I doubt anyone reading this can truly say they do not find themselves procrastinating from time to time; it is generally not considered a positive trait. Well, there is such a thing as good procrastinating, and using it to your advantage can be really positive when it comes to managing a golf course.
I was recently on a flight from Minneapolis to San Francisco. The movie had finished, and they were filling the final hour with a hodge-podge of shows. One of the shows was a how-to on becoming a millionaire. I was barely paying attention, until they started to talk about procrastinating and how it can be a benefit to your long-term financial success. As a dyed-in-the-wool procrastinator, I decided to pay attention. If one of my worst traits could help me, I was definitely interested in listening. In truth, the trait they were promoting wasn’t so much procrastination, as it was patience. Evaluating long-term financial goals requires patience and the ability to allow a decision to play itself out over the long-term, rather than rushing to a rash decision based on emotion.
In my seven years as a golf course superintendent, I have learned to use procrastination as a positive virtue when making many of my agronomic decisions. When it comes to making an agronomic decision, I always try and wait until the last possible moment to decide on the best course of action. Over the years, this procrastinating has saved an amazing number of headaches, dollars and mistakes. The first time a potential decision pops into my mind, I do what I can to keep from making the final decision for as long as possible. This gives me the opportunity to consider the decision from all angles, analyze other possibilities and ask the opinions of others.

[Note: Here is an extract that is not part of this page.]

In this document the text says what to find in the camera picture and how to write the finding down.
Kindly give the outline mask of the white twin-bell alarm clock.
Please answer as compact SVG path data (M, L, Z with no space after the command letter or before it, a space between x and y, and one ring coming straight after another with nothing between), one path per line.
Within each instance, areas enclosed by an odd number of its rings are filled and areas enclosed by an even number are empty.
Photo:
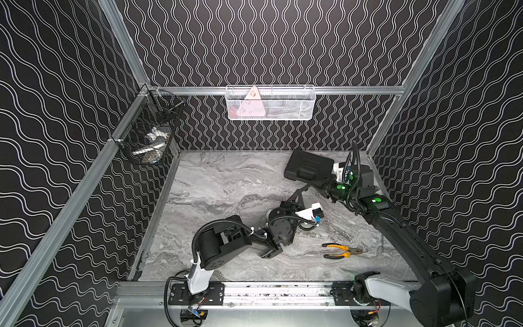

An example of how I used positive procrastination this season:
Just after Labor Day, our A4 bentgrass putting surfaces were looking a little lean. Some of the areas stressed by a late season heat spell were thin, and in general the turf was lacking the density I wanted to see. My initial reaction was to dial up a granular app and get the density up as we headed into fall, but I resisted my initial judgement and took more time to think about the ultimate solution. Had we been in the middle of a stressful period, the granular probably would have been the correct decision, but we were well past any significant environmental stress. I turned the idea over and over in my head, talked with my assistant, Ryan Moy, and other crew members who were spending time on the putting surfaces. I gave them my opinion, listened to theirs and continued to wait. Despite the turf being a little thin, green speeds were great and plants were healthy. Having entered what I called a “net Poa gain” period, my biggest concern with making the granular app was that I would ultimately be helping the Poa more than the bentgrass. I gave the surfaces some ferrous sulfate and a little bump of soluble nitrogen and continued to wait and observe. I changed my mind by the day, one day knowing I wanted to make the granular app, the next deciding to keep waiting. As my waiting continued, the ferrous sulfate and soluble nitrogen began improving the density. By the beginning of October, it was clear that holding off on the granular application was the right decision. In this case, procrastinating helped to keep me from making what ultimately became an unnecessary application.
Procrastinating usually carries a negative connotation, but when managing a golf course, putting off key decisions might just insure you make them correctly.